«Il quartiere si è molto unito»
Conosco Cristina Berta da tanto tempo. Perché si è sposata con Nino, il mio compagno di banco delle medie. Ci siamo sempre tenuti in contatto io e lui, a volte succede anche nelle grandi città. Quando mi ha presentato la sua nuova fidanzata siamo diventate subito amiche. Non a caso poi l’ha sposata. Lei è insegnante e insieme hanno un figlio di 6 anni, Diego. Per i casi della vita, ci siamo ritrovati di nuovo ad abitare vicino, a NoLo. Non ci vediamo da un anno, anche se dopo la fine del primo lockdown ho visto tutti e tre sfrecciare in bici sulla nuova pista in Corso Buenos Aires. Ho salutato, ma non mi hanno visto. Ho scoperto che durante quest’anno non si sono fatti mancare nulla, come dice Cristina ridendo. La sua è una storia labirintica di tamponi, quarantene e burocrazia. Un delirio che mi ha raccontato qui. Non so nemmeno bene io se ho ricostruito tutto giusto, perché mi sono persa nel suo flusso di parole ed emozioni… Eppure mentre me lo raccontava a fine gennaio ci siamo fatte diverse risate, come al solito, come se fossimo al bar sotto casa a NoLo, e non collegate via zoom. Una NoLo che si è molto unita.

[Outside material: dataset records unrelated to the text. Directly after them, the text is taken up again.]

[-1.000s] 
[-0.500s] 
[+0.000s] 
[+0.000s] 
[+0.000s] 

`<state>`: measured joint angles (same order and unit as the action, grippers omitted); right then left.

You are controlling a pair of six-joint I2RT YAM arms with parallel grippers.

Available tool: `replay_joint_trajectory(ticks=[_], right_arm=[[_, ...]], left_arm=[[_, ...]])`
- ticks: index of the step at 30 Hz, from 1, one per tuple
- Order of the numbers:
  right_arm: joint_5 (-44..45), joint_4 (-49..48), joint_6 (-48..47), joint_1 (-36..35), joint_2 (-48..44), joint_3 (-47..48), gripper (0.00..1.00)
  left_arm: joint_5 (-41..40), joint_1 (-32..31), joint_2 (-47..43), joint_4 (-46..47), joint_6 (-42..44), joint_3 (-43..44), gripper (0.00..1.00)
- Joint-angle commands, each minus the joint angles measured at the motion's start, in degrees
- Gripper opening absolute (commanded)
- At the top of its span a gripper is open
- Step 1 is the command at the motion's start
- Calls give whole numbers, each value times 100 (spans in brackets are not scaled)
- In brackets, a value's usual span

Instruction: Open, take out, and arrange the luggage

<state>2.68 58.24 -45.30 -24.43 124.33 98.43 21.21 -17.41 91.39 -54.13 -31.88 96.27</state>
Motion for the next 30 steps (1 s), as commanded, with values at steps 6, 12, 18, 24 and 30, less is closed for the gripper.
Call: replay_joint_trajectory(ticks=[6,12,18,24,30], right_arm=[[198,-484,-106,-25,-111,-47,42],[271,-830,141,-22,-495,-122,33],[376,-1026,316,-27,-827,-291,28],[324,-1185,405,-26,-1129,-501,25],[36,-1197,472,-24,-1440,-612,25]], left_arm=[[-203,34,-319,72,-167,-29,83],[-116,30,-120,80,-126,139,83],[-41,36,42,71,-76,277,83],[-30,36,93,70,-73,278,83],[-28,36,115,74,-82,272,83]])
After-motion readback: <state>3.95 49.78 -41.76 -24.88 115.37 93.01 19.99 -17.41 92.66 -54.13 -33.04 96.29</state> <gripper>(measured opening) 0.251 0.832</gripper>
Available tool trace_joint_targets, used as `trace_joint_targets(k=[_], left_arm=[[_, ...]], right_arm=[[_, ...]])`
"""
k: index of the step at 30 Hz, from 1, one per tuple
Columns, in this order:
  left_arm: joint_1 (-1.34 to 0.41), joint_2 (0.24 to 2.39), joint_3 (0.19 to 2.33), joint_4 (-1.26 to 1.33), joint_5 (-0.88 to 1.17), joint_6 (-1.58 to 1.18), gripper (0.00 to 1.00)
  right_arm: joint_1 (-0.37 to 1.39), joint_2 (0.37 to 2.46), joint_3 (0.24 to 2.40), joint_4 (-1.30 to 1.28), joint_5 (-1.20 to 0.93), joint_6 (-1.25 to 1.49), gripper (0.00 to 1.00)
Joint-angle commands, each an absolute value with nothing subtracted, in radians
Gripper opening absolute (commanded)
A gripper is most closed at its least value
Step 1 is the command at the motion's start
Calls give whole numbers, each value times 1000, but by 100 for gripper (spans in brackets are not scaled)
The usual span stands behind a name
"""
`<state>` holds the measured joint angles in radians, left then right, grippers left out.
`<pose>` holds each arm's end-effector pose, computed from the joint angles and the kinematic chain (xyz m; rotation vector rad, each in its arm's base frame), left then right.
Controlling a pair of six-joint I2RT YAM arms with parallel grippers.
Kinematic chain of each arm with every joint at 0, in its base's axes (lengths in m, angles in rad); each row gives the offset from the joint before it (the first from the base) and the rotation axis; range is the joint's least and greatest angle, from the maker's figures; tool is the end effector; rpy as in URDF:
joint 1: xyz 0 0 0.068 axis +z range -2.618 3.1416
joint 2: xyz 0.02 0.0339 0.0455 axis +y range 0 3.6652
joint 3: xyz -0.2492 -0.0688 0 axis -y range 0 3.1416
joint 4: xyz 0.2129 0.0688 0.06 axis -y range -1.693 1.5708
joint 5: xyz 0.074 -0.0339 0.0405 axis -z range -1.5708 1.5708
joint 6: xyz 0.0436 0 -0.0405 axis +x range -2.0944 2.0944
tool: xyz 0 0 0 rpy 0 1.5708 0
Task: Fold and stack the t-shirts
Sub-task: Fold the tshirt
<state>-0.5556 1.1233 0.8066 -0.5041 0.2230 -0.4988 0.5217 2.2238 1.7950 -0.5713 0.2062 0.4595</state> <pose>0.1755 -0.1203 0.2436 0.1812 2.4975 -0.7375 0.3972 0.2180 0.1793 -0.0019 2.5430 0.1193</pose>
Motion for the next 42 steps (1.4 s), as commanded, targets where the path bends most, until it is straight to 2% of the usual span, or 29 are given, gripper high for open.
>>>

Con la pandemia il quartiere si è unito molto. La pizzeria Rovereto sotto casa mia non ha mai fatto consegne a casa, ma è venuta anche al pianerottolo nella nostra quarantena. È stata proprio carina. Perché io ho telefonato, e ho detto: “Volevo mangiare la pizza da voi però non posso uscire perché siamo in quarantena”. “No, vabbè ma per voi lo faccio”. Loro sono cinesi, e secondo me i cinesi si sono molto uniti agli italiani in questa pandemia. Inizialmente sono stati visti loro come gli untori. Poi ci siamo ammalati anche noi, e abbiamo fatto più gruppo. È stato graduale. Forse stava già accadendo, ma quando tocca a te, ti senti più partecipe, no? Il commesso del super veniva a portarci la spesa e, nonostante noi fossimo positivi, si fermava sul pianerottolo e si sfogava. Aveva proprio voglia di chiacchierare. E considerare non più il cliente come un cliente, ma come un amico. Tutti hanno avuto tanta voglia di raccontare la propria esperienza perché mentre nel primo lockdown il covid era un po’ lontano, nel secondo ci ha toccato bene o male tutti.
Il giardino “segreto”
Abbiamo la fortuna di avere il giardino condominiale. Quindi Diego andava giù a giocare in lockdown. Questo è un condominio di anziani e non hanno tanto piacere che i bambini giochino in cortile, ma nella pandemia è diventato il cortile di tutti. Quindi ce lo siamo divisi a orari. Soprattutto gli anziani erano quelli che lo usavano di più, perché si sono riscoperti a giocare e fare sport. C’erano i ragazzi che facevano pesi. Palestra (ride). C’erano tutti gli sport. Poi c’era una famiglia che si è comprata la rete proprio da pallavolo da mettere nei box. Ci sono tre anziani nel mio palazzo che fanno tai chi, e loro si ritrovavano a fare allenamenti. Una faceva yoga. E una coppia di anziani, lei era una campionessa di tiro con l’arco, facevano lezione e si erano costruiti proprio il bersaglio. Noi abbiamo fatto un cestello con la carrucola per portarci giù le cose. E una volta abbiamo fatto un pic nic.
Piccolo paese
Mi sembra bello avere tutti gli amici di quartiere, soprattutto lo vedo con Diego che sta crescendo con tutti i compagni di classe. Facciamo molta vita da quartiere, adesso ci sono tutte le piazzettine colorate per la gioia di chi guida (ride). Quello è un altro tasto… ma io da sempre avendo paura di usare la macchina, mi sposto tanto in bici. Certo la nuova pista ciclabile è in parte pericolosa perché all’attraversamento di Loreto fai una X con le macchine. E nei pezzi dove passi con le macchine parcheggiate a pettine, rischi che non ti vedano… Adesso fa tristezza vedere tutto chiuso. Vedi lo smarrimento del negoziante, che alcune cose le può vendere e altre no, non si sa perché. O prima anche il parrucchiere, che magari è anche estetista, ma che a volte poteva farti le sopracciglia e a volte no. Non riesci proprio ad abituarti.